La nouvelle donne créée par le référendum a eu l'effet, regretté par tous, d'écarter la question européenne du débat présidentiel. Ceux qui veulent l'Europe supranationale n'en ont que peu parlé : combien de discours de Bayrou où la question n'est même pas évoquée ? Ceux qui ne la veulent pas ont été peu audibles : les villageois n'ayant plus peur du loup, Guillot n'est plus écouté. Il n'y a pas d'autre raison au fait que Nicolas Dupont-Aignan, dont la thématique se singularisait principalement sur ce sujet, n'a pas obtenu ses signatures, ou que Philippe de Villiers, qui les a eues grâce à l'UMP, ait obtenu aussi peu de voix. Jean-Pierre Chevènement, fatigué, n'a même pas tenté de concourir.

Quant à Le Pen, si son discours porte depuis longtemps bien davantage sur la question de l'immigration ou de la sécurité, il comporte aussi le rejet de l'Europe supranationale. Il faut en effet, s'agissant du vote extrémiste, faire la part de la distinction formulée par Freud entre la demande explicite et le désir inconscient qu'elle exprime. Que l'essor du Front national ait coïncidé avec le ralliement à l'Europe de Jacques Chirac et de ce que les Anglo-Saxons appellent les néo-gaullistes , n'est pas un hasard. La perte des repères que cette évolution a induite a nourri l'extrémisme. Ayant le sentiment, à tort ou à raison, d'avoir en 2005 vidé leur sac et gagné une fois pour toutes leur combat contre l'Europe apatride , les Français sont moins tentés par les extrêmes.

Ferveur et inquiétude

Cela ne signifie pas que tout va pour le mieux dans le meilleur des mondes. Bien au contraire.
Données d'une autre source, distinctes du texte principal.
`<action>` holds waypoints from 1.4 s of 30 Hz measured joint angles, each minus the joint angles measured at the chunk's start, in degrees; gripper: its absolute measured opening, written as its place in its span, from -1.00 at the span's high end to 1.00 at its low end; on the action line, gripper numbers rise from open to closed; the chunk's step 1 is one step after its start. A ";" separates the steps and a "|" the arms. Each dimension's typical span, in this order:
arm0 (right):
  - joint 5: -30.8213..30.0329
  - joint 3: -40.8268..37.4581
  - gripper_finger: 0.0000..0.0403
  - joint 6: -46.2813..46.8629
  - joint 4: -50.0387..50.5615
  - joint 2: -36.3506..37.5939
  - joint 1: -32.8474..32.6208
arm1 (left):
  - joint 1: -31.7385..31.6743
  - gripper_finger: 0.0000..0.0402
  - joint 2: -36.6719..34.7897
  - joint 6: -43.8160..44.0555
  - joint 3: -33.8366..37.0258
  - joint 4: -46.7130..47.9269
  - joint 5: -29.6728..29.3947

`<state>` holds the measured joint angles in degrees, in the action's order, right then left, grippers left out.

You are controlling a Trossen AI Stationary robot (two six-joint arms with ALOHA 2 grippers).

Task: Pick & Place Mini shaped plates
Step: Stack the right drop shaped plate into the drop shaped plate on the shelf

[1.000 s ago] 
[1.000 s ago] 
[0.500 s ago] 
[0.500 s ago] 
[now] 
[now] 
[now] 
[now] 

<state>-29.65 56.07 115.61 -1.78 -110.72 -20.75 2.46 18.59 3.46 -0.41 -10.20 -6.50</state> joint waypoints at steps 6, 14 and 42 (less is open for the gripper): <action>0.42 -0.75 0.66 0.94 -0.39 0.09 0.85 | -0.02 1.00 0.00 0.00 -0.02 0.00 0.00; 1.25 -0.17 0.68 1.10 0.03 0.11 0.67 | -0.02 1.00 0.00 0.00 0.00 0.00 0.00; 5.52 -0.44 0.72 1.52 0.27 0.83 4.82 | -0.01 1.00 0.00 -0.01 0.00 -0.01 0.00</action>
Même si les Français ne prennent guère au sérieux un tel projet, les deux candidats du second tour ont annoncé qu'ils relanceraient la constitution européenne, certes chacun selon ses idées, avec la circonstance aggravante pour Nicolas Sarkozy de vouloir faire avaliser son projet de mini-traité par le Congrès réuni à Versailles et non par référendum. Inutile de dire que cela serait désastreux pour lui.
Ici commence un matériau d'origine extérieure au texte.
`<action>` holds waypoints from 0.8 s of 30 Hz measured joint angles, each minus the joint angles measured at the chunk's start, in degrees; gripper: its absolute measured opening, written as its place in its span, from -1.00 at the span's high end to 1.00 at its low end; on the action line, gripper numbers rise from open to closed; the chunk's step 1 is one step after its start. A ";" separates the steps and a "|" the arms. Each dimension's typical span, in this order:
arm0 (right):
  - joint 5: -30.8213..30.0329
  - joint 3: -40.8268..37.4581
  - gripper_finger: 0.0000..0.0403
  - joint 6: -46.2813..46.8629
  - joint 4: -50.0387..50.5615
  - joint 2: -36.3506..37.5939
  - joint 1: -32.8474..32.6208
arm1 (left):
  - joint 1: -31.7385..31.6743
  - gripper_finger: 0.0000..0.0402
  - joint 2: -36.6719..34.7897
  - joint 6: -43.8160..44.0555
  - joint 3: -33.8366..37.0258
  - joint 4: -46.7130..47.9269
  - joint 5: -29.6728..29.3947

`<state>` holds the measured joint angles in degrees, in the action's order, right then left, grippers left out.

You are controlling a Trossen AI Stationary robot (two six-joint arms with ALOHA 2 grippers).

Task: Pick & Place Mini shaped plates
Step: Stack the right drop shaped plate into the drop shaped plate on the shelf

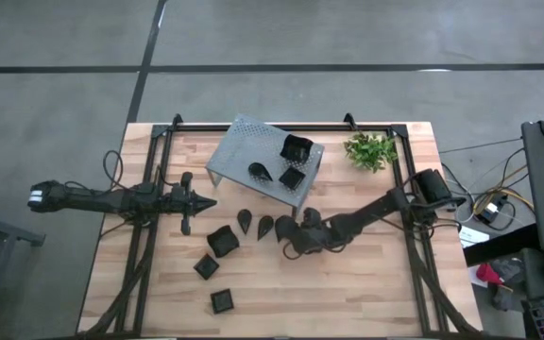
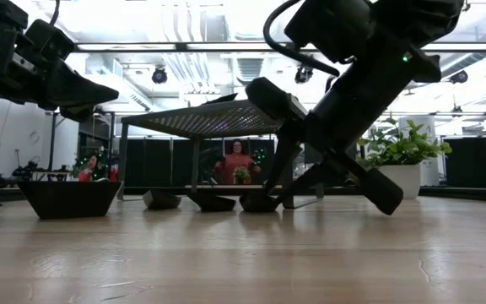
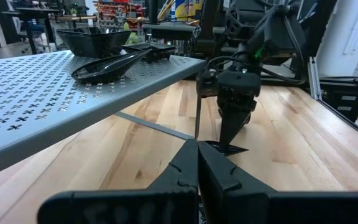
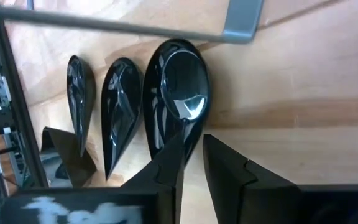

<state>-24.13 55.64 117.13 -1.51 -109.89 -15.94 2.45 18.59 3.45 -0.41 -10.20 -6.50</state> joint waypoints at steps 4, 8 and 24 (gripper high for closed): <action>0.86 -0.04 0.78 -1.02 0.01 0.00 0.78 | -0.01 1.00 0.00 -0.01 -0.01 0.00 0.00; 0.84 -0.04 0.86 -1.73 0.01 0.00 0.89 | 0.01 1.00 0.00 0.01 0.00 0.00 0.00; 4.24 2.17 0.96 -14.63 -0.42 2.91 -2.96 | 0.00 1.00 0.00 0.00 -0.01 0.01 0.00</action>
Même si la Constitution n'est pas remise à l'ordre du jour – il sera en tout état de cause difficile de le faire dans l'immédiat compte tenu de la nécessité de se mettre d'accord à 25 et des réticences prévisibles des Britanniques trop heureux que les Français aient dit tout haut ce qu'ils pensaient tout bas — la question européenne continuera à se poser. La surévaluation désastreuse due l'euro — principale cause du chômage —, et les frontières en passoire qui résultent du traité de Schengen constituent des problèmes urgents sur lesquels le nouveau Président, quel qu'il soit, devra prendre position.

Reste, par delà la question européenne, la difficulté de choisir entre deux candidats dont les insuffisances, qu'elles soient de caractère, de culture et de références historiques ou de connaissance de la vie internationale, sont notoires. Restant sauves les différences classiques entre droite et gauche et leurs références anthropologiques respectives, Sarkozy, sans le projet de mini-traité constitutionnel et avec un bilan un peu plus crédible dans ses fonctions ministérielles successives ; Ségolène Royal, sans le projet de VIe République et celui de légaliser l'euthanasie, seraient plus enthousiasmants, est-il nécessaire de le dire ?

La ferveur exceptionnelle avec laquelle les Français auront participé à cette élection présidentielle a un précédent : l'élection des états-généraux au printemps 1789. Dans les deux cas, le sentiment d'une crise grave ; dans les deux cas, le sentiment d'une souveraineté retrouvée, dans les deux cas une immense attente de renouveau. Loin d'être la solution qu'ils attendaient à leurs problèmes, l'élection de 1789 fut, on le sait, le début de graves convulsions. Il faut prier le Ciel qu'il n'en aille pas de même cette fois.

* Roland Hureaux vient de faire paraître L'Antipolitique (Éd. Privat, coll. "Arguments", 229 pages, février 2007, 229 p., 16,15 €) et L'Actualité du gaullisme (Fr.-X. de Guibert, mai 2007).